For workloads like N-body, that’s probably not necessary – N-body is so GPU-bound that the CPU is more of a traffic cop than an active contributor to the computation – but in a world where 4-core CPUs are common and 16-core CPUs available, it seems terribly wasteful to drive multiple GPUs from a single core. The single-threaded multi-GPU implementation is forthcoming, so we’ll know soon whether it’s a win on this particular app.
The key element of multi-GPU programming is portable pinned memory. We added this feature in CUDA 2.2, along with a host of other pinned memory-related features (mainly mapped pinned memory, but also the ability to allocate write-combining pinned memory). Unlike previous versions of CUDA, where only the context that called cudaMallocHost() could remember that the allocation was pinned, in CUDA 2.2, portable host memory allocations are available to all contexts. As a result, the application realizes the benefits of pinned memory (say, that it can be specified to cudaMemcpyAsync()) for every CUDA context – and every GPU – in the system.

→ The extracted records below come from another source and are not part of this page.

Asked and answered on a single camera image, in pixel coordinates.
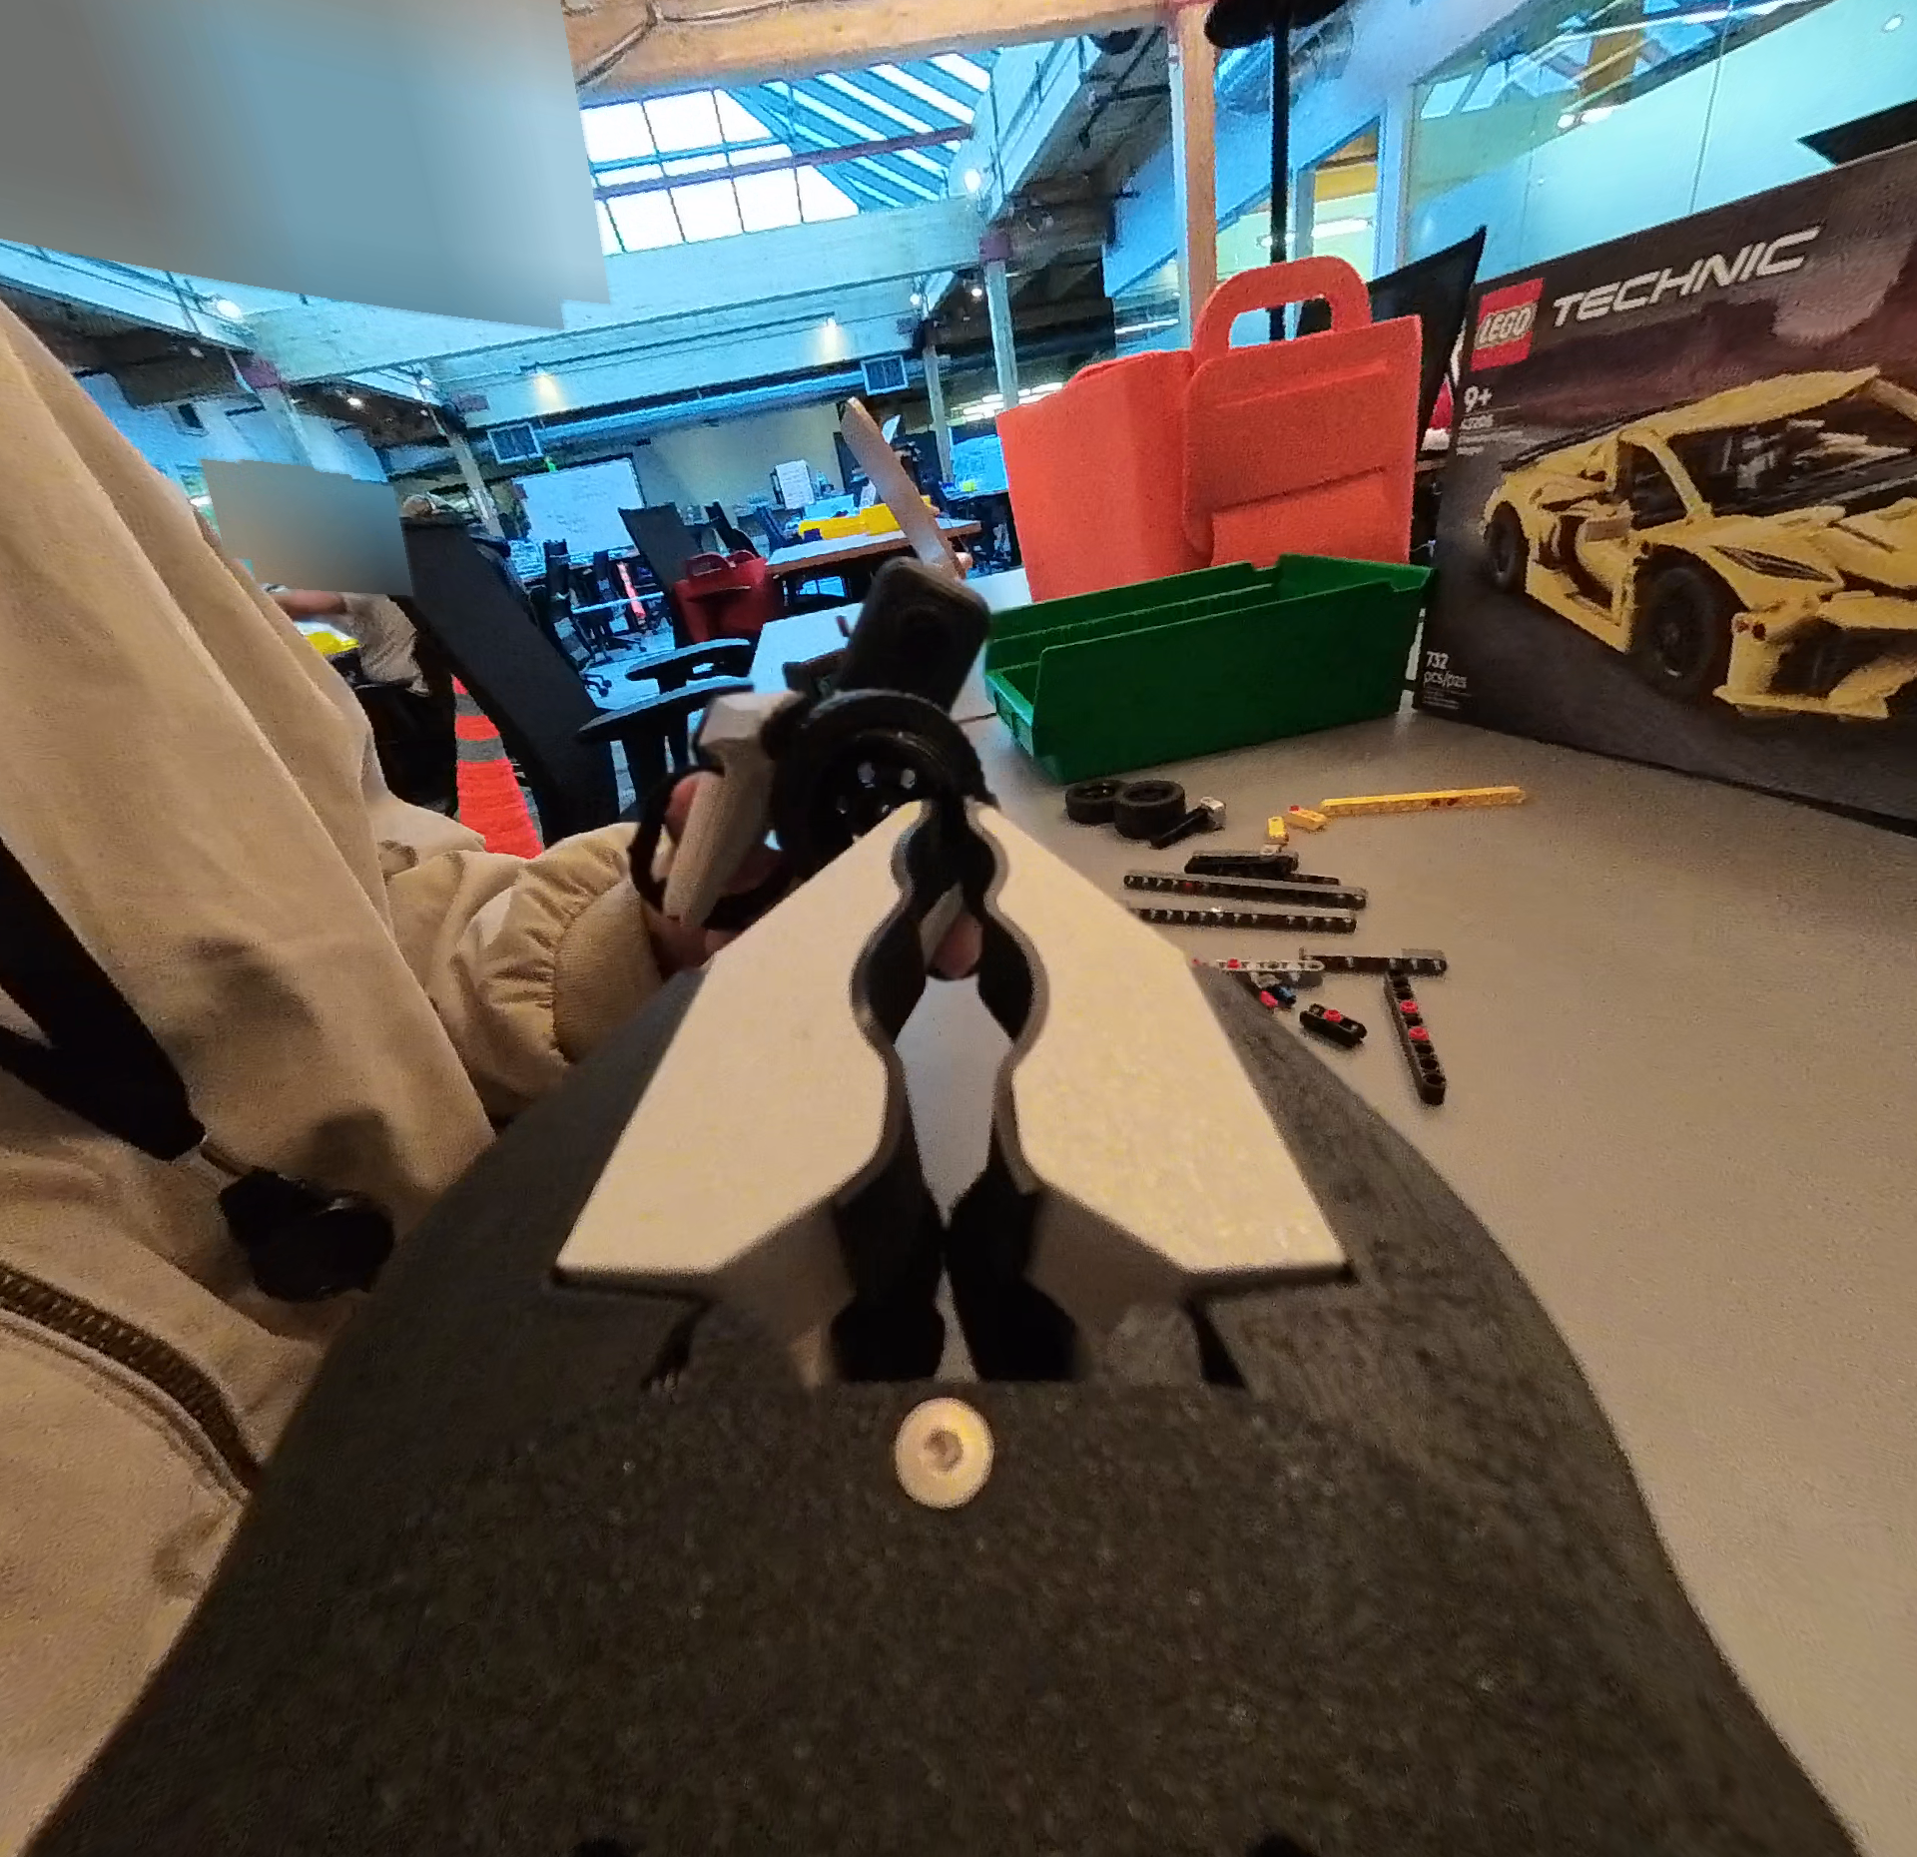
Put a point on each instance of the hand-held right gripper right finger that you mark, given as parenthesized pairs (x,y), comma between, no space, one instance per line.
(1169,1123)

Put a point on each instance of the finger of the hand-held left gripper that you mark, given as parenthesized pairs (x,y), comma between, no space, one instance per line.
(940,929)
(735,778)

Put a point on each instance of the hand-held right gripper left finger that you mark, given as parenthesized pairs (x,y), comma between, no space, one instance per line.
(718,1123)

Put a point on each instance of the person's left forearm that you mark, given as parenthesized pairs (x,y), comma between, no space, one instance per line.
(525,944)

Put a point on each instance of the wooden desk lamp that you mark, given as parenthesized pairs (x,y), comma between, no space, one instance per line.
(899,487)

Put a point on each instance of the grey desk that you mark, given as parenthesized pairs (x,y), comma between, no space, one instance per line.
(1649,1139)

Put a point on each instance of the person's left hand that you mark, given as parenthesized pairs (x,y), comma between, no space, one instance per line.
(677,944)

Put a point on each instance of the light grey long toy beam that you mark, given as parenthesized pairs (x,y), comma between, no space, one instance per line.
(1267,971)

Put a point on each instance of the red office chair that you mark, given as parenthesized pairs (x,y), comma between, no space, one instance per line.
(727,592)

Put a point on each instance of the short black brick red pin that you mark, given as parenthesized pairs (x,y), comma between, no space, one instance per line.
(1332,1026)

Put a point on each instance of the dark grey long toy beam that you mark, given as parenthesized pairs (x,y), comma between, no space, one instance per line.
(1245,920)

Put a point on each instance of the red black floor mat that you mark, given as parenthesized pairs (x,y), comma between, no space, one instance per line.
(496,793)

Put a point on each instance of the black office chair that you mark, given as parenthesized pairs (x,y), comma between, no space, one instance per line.
(660,547)

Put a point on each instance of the red plastic tote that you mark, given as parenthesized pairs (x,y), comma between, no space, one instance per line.
(1109,480)

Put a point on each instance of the black beam two red pins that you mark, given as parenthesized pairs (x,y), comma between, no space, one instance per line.
(1416,1040)

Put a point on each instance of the black double toy beam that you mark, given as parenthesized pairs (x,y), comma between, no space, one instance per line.
(1245,864)

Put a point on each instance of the short grey beam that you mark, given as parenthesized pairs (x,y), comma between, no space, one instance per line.
(1385,964)

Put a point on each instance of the grey white small brick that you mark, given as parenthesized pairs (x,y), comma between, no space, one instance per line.
(1198,816)

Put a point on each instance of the green storage bin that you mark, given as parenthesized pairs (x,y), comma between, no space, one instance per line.
(1198,690)

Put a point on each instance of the white board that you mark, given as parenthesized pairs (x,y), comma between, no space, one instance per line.
(577,502)

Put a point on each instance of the long yellow toy beam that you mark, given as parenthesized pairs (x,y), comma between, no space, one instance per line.
(1423,802)

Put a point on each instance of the black jacket zipper pull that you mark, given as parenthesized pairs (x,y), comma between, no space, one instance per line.
(307,1236)

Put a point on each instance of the person's beige jacket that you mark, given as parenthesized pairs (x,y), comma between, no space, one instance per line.
(180,840)

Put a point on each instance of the black pole round head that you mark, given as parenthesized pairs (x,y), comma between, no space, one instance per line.
(1285,164)

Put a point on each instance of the dark toy car box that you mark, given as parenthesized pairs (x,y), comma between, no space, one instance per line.
(1677,464)

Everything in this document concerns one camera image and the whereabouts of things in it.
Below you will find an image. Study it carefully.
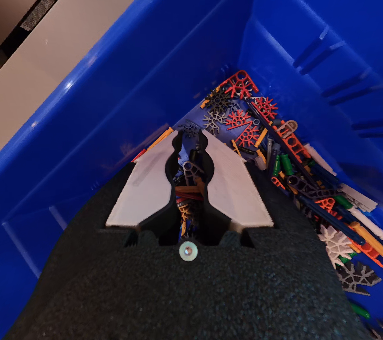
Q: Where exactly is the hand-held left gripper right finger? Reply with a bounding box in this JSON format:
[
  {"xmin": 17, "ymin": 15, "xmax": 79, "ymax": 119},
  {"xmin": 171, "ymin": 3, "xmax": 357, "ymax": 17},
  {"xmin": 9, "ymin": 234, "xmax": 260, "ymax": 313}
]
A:
[{"xmin": 197, "ymin": 129, "xmax": 275, "ymax": 246}]

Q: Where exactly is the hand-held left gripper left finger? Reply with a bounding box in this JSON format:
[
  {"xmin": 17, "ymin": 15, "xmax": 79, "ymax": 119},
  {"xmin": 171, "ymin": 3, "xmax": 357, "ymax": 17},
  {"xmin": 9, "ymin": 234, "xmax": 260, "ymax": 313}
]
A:
[{"xmin": 105, "ymin": 129, "xmax": 184, "ymax": 246}]

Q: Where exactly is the pile of construction toy pieces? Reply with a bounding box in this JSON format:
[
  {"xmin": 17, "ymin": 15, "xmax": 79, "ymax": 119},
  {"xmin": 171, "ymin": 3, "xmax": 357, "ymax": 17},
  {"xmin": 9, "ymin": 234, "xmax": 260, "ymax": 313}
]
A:
[{"xmin": 132, "ymin": 70, "xmax": 383, "ymax": 336}]

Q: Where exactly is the blue tagged plastic bin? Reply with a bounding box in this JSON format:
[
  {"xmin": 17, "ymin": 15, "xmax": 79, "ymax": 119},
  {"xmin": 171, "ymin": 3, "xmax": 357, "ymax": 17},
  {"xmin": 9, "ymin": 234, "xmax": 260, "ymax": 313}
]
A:
[{"xmin": 0, "ymin": 0, "xmax": 383, "ymax": 340}]

Adding portable pinned memory and mapped pinned memory in the same release forced us to resolve some API design problems that might have been difficult, if we had shipped one feature and not the other. cudaHostAlloc() can perform a portable allocation, and optionally also map that memory into the CUDA address space(s) of the GPU(s) in the system. There was a strong temptation to pass back both the host and device pointer in that one API call, but at the time we could not guarantee that every GPU in a multi-GPU system would get the same GPU address. So we separated the request that host memory be mapped (cudaHostAlloc()) from the query to obtain the device pointer corresponding to a given host allocation (cudaHostGetDevicePointer()).
With CUDA 4.0, unified virtual addressing does guarantee that the device and host pointers are all the same – but when CUDA 2.2 was being designed, the GPUs did not support 64-bit addressing and, in any case, even today not all operating systems support UVA!
CUDA 4.0 also simplified multi-GPU programming in another way: it enabled CUDA runtime applications to drive multiple GPUs from a single CPU thread*. Before CUDA 4.0, the only way to drive multiple GPUs was to spawn a thread per GPU. cudaSetDevice() had to be called before any CUDA initialization had occurred and, once it was called, that CPU thread henceforce could operate that device and only that device. This awkward API semantic – reminiscent of OpenGL and its “current context” – was definitely not the end product we wanted, but it was extremely challenging to make the CUDA driver thread-safe without incurring performance penalties due to excessive contention on the needed mutexes.
But after the driver was made thread-safe, it became possible for the cudaSetDevice() call to implement the semantic that developers tended to expect: after a cudaSetDevice() call, the corresponding CUDA context is made current to that thread and subsequent CUDA API calls and kernel launches are performed on the GPU corresponding to that context.
It will not take long to get the single-threaded multi-GPU implementation of N-body going, and that will conclude the multi-GPU (Chapter 9) coverage in the book. (UPDATE: the single-threaded implementation that uses cudaSetDevice() is done, and performance testing confirms that the performance difference on this workload is negligible.)
* CUDA 2.2 added the “current context” stack that could be manipulated with the driver API’s cuCtxPopCurrent()/cuCtxPushCurrent(), but few developers use the driver API.